_What you are asked to do:_ From the line bearing "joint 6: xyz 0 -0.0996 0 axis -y" down to the final line of the records below, give every line again exactly and add nothing.

━━━━━ Dataset entries

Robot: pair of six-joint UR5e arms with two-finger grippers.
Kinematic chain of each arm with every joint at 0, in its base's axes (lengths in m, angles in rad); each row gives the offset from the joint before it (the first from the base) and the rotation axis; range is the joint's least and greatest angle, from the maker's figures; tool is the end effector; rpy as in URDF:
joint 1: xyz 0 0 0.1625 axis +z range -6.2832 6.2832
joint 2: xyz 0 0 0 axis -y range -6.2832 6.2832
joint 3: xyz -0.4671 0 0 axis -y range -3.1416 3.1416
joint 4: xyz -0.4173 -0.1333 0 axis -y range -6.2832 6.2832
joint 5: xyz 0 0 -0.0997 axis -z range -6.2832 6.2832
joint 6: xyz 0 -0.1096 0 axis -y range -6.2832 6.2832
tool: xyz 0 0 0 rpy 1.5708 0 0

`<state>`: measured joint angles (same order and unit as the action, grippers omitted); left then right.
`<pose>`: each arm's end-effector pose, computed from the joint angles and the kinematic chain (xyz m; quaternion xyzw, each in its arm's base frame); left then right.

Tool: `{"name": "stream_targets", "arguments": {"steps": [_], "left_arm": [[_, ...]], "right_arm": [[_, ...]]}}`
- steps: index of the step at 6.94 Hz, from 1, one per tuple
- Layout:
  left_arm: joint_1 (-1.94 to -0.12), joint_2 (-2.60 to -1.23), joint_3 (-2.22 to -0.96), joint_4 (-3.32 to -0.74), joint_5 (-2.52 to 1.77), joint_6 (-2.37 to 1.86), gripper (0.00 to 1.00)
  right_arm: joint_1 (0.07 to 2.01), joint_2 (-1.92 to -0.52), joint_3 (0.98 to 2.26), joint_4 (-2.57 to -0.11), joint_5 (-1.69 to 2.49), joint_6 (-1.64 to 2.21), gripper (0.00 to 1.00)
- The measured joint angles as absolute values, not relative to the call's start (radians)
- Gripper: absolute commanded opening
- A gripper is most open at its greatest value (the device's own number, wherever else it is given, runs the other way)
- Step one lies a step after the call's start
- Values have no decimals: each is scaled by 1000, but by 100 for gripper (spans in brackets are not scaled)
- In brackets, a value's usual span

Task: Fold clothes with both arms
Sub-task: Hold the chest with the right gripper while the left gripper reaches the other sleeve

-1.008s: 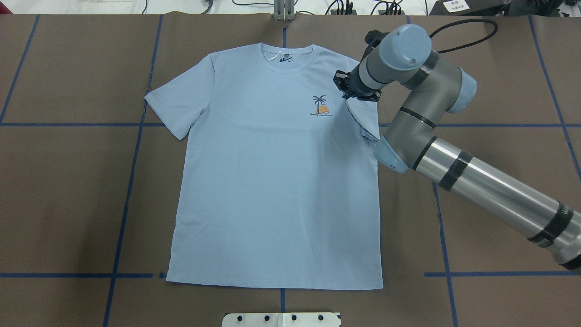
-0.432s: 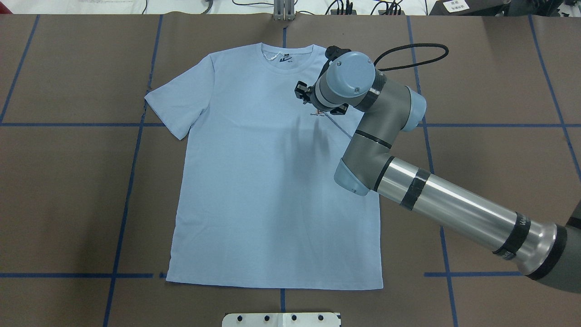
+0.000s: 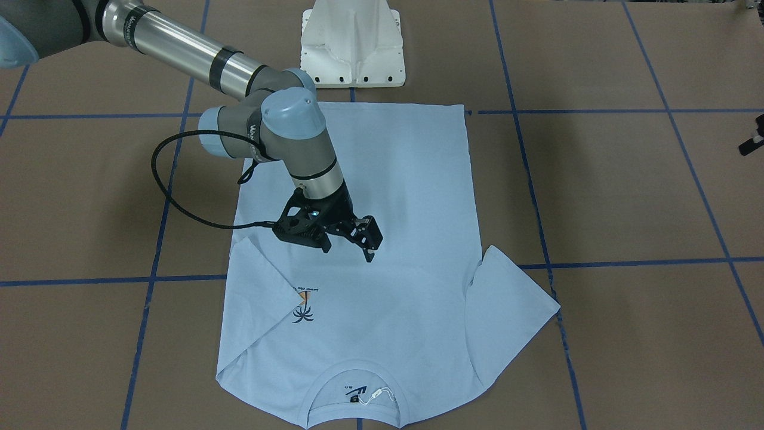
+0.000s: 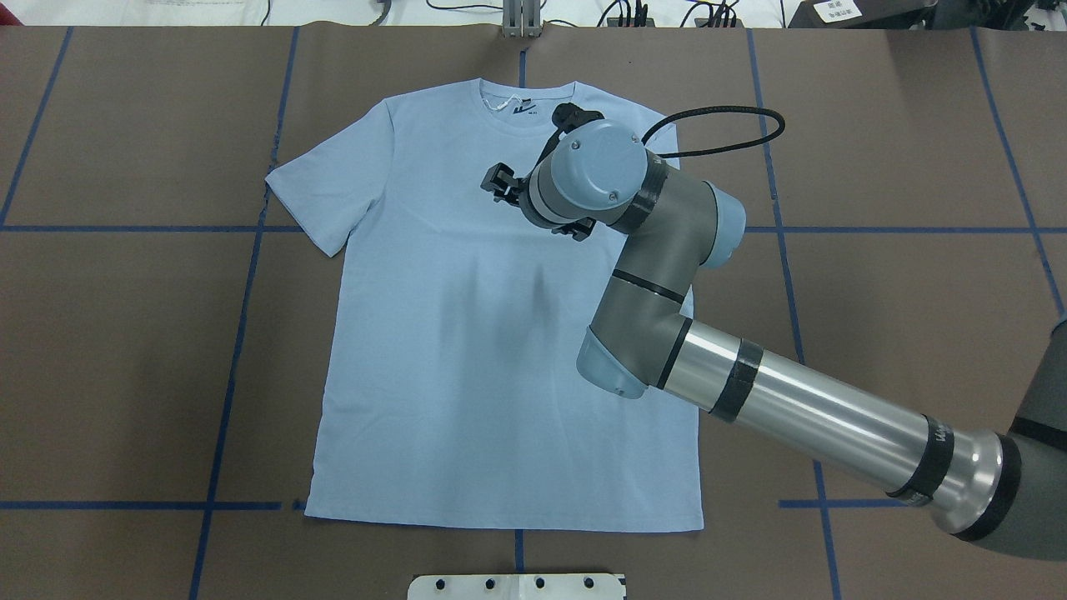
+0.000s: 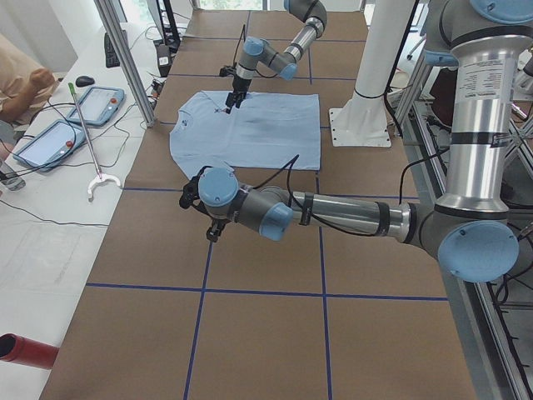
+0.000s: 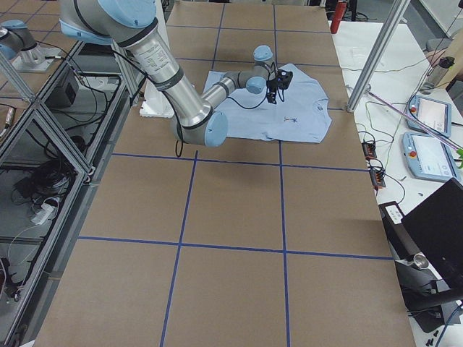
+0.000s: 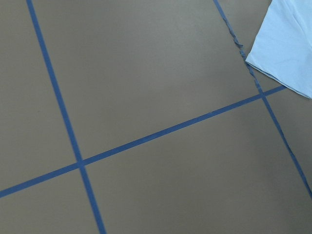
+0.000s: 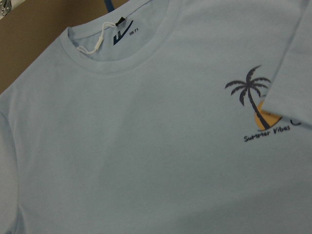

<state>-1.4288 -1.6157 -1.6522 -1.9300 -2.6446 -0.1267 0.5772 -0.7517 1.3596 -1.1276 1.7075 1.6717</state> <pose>0.0409 -0.5472 0.5763 0.1382 0.5197 0.1293 0.8331 -0.6289 -0.5508 0.2105 0.0607 -0.5003 0.2547 0.8253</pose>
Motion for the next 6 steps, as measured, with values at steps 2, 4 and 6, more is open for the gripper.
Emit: {"name": "stream_targets", "arguments": {"steps": [2,4,6], "left_arm": [[-1279,-1775,-1521,-2044,-2625,-395,100],[-1154,-1894,-1407,-2182,-2469,-660,99],[-991,-1983,-1349,-2289,-2184,-966,95]], "right_arm": [[530,-866,1611,-1235,1699,1698,100],[490,-995,1809,-1258,1671,1701,100],[480,-1055,1885,-1260,1660,1701,100]]}}
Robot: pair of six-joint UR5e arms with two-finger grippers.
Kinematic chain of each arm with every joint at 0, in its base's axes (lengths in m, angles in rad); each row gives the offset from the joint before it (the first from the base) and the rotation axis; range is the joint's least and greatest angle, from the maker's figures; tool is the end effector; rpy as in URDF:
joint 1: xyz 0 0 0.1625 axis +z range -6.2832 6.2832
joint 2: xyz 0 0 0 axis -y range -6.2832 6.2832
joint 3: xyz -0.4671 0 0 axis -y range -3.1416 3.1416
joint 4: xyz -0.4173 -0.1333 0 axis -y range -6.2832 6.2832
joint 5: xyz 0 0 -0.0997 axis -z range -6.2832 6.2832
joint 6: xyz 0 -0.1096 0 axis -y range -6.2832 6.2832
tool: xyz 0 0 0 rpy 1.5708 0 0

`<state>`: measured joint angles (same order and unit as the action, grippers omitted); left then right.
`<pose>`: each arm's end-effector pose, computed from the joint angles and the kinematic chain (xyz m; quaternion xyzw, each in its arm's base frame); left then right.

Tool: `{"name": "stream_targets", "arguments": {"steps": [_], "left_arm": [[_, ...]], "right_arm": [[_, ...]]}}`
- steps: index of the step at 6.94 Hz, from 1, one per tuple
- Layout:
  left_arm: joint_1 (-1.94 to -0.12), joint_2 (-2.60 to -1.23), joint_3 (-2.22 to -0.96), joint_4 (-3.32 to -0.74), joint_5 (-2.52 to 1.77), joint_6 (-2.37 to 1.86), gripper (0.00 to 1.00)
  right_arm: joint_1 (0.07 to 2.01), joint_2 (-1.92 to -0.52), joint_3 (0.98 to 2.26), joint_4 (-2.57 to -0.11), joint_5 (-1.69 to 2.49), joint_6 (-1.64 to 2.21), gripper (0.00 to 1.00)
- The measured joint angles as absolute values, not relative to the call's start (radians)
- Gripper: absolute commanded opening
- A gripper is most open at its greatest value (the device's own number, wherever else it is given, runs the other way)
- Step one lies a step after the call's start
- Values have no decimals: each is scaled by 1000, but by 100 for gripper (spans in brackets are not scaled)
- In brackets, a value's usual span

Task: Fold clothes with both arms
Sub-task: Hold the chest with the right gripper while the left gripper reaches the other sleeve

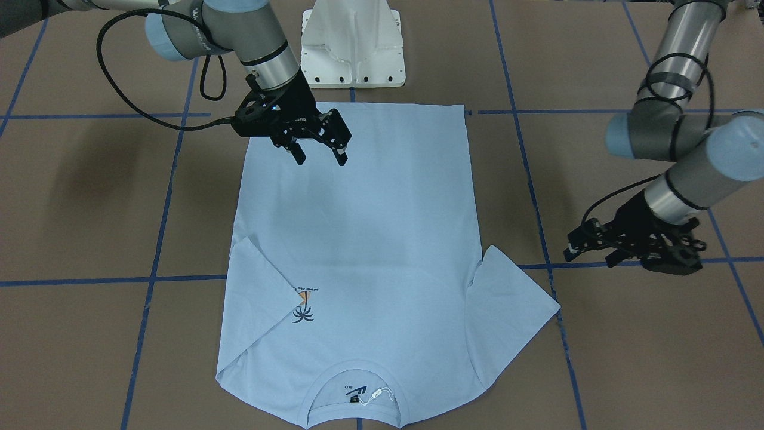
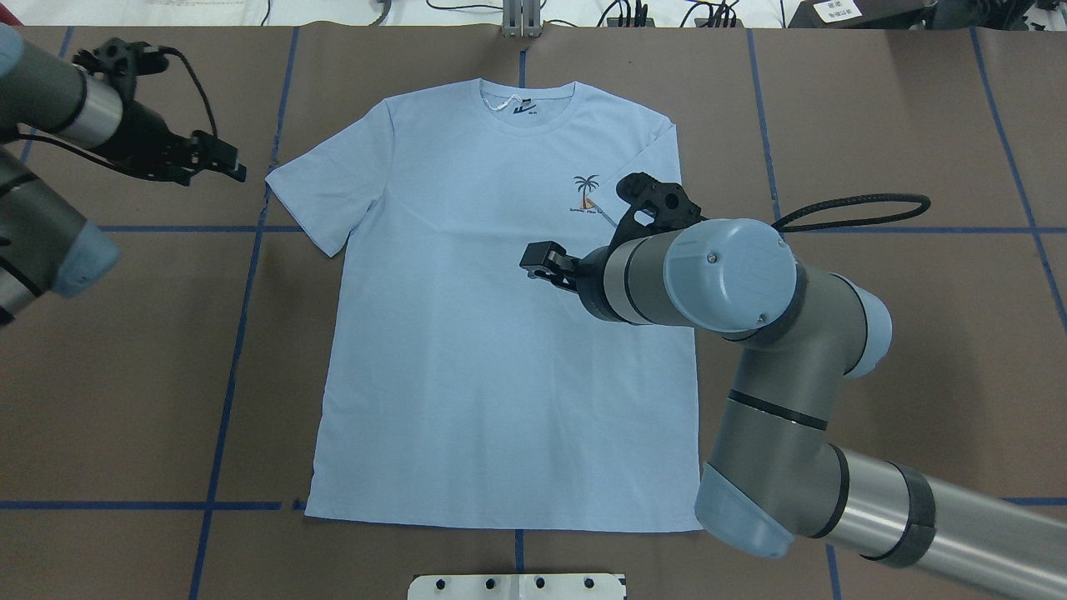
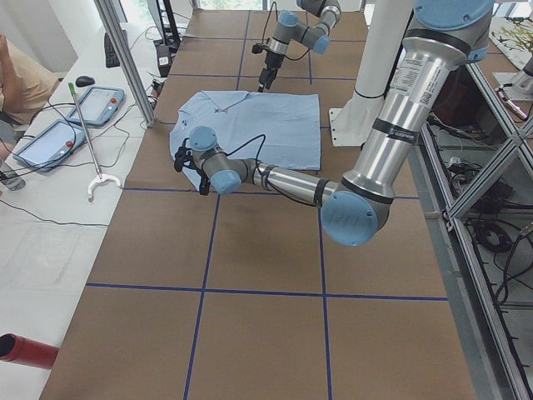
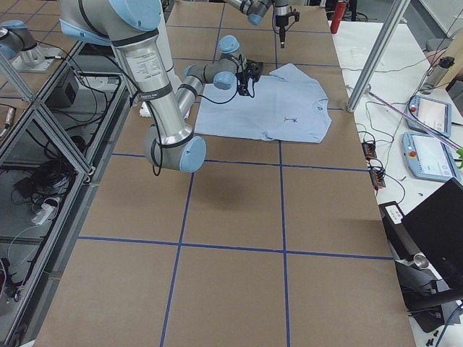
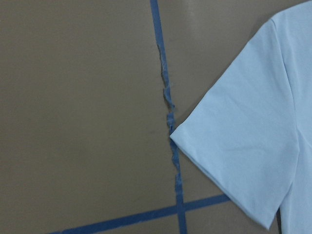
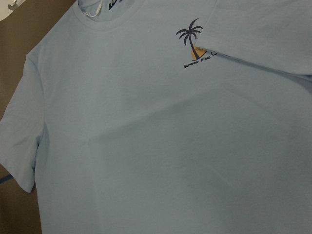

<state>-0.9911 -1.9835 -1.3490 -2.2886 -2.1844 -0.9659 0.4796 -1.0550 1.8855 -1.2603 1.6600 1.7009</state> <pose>0.3406 -0.6484 0.4877 0.1101 0.4864 -0.0343 0.8661 -0.5220 -0.4107 0.2156 0.0568 -0.5378 0.2294 0.8093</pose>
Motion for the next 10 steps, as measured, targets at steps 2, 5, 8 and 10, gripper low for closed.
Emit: {"name": "stream_targets", "arguments": {"steps": [2,5,8,10], "left_arm": [[-939,-2061,-1226,-2341,-2051,-1039,85],[-925,-2103,-1149,-2363,-2009,-1053,75],[-919,-2135,-1094,-2369,-2007,-1052,60],[-917,-2137,-1085,-2369,-2006,-1052,0]], "right_arm": [[478,-1079,1906,-1261,1654,1700,100],[476,-1081,1909,-1261,1652,1700,100],[475,-1082,1909,-1261,1639,1700,100],[473,-1082,1908,-1261,1633,1700,100]]}}
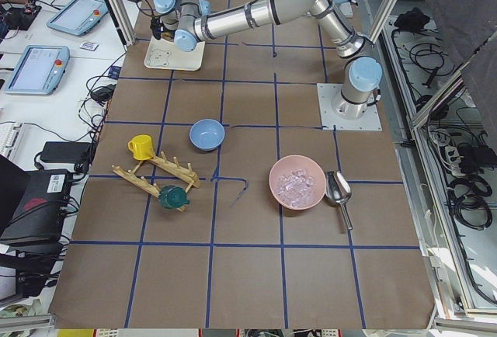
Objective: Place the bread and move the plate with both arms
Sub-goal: 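Lower the plate onto the tray and open the left gripper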
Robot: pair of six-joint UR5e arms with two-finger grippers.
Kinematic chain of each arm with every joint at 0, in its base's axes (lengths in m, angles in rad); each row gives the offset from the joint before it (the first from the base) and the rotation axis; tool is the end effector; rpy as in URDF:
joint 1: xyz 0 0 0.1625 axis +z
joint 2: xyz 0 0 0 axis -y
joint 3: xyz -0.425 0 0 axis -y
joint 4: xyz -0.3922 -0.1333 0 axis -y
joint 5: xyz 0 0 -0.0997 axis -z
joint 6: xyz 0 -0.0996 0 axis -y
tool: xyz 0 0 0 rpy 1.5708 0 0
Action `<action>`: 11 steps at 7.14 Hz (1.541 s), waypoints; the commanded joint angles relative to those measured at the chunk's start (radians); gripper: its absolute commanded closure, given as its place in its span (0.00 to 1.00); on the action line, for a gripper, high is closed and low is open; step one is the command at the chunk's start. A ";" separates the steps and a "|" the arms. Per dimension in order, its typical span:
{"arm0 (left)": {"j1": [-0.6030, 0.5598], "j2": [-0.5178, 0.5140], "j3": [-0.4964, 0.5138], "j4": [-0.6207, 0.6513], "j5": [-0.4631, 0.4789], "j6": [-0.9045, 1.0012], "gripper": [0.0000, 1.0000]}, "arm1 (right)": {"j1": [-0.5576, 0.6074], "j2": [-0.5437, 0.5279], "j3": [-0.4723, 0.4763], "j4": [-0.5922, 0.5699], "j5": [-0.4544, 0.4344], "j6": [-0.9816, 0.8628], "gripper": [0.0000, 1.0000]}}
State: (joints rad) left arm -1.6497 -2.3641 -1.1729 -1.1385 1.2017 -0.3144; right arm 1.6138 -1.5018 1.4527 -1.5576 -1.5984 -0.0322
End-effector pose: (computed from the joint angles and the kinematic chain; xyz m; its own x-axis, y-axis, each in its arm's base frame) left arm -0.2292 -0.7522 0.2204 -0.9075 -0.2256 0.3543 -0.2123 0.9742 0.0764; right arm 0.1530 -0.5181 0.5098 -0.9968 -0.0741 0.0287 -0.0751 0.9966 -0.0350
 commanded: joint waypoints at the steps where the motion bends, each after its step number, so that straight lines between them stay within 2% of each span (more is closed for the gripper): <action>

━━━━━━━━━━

_Solution for this task:_
joint 6: xyz 0 -0.0996 0 axis -y
tool: xyz 0 0 0 rpy 1.5708 0 0
Action `<action>`: 11 steps at 7.14 Hz (1.541 s), waypoints; the commanded joint angles relative to those measured at the chunk's start (radians); gripper: its absolute commanded closure, given as its place in its span (0.00 to 1.00); on the action line, for a gripper, high is closed and low is open; step one is the command at the chunk's start. A ";" separates the steps and a "|" the arms. Per dimension in order, its typical span:
{"arm0 (left)": {"j1": [-0.6030, 0.5598], "j2": [-0.5178, 0.5140], "j3": [-0.4964, 0.5138], "j4": [-0.6207, 0.6513], "j5": [-0.4631, 0.4789], "j6": [-0.9045, 1.0012], "gripper": [0.0000, 1.0000]}, "arm1 (right)": {"j1": [-0.5576, 0.6074], "j2": [-0.5437, 0.5279], "j3": [-0.4723, 0.4763], "j4": [-0.5922, 0.5699], "j5": [-0.4544, 0.4344], "j6": [-0.9816, 0.8628], "gripper": [0.0000, 1.0000]}}
State: (joints rad) left arm -1.6497 -2.3641 -1.1729 -1.1385 1.2017 -0.3144; right arm 1.6138 -1.5018 1.4527 -1.5576 -1.5984 -0.0322
End-effector pose: (computed from the joint angles and the kinematic chain; xyz m; its own x-axis, y-axis, each in its arm's base frame) left arm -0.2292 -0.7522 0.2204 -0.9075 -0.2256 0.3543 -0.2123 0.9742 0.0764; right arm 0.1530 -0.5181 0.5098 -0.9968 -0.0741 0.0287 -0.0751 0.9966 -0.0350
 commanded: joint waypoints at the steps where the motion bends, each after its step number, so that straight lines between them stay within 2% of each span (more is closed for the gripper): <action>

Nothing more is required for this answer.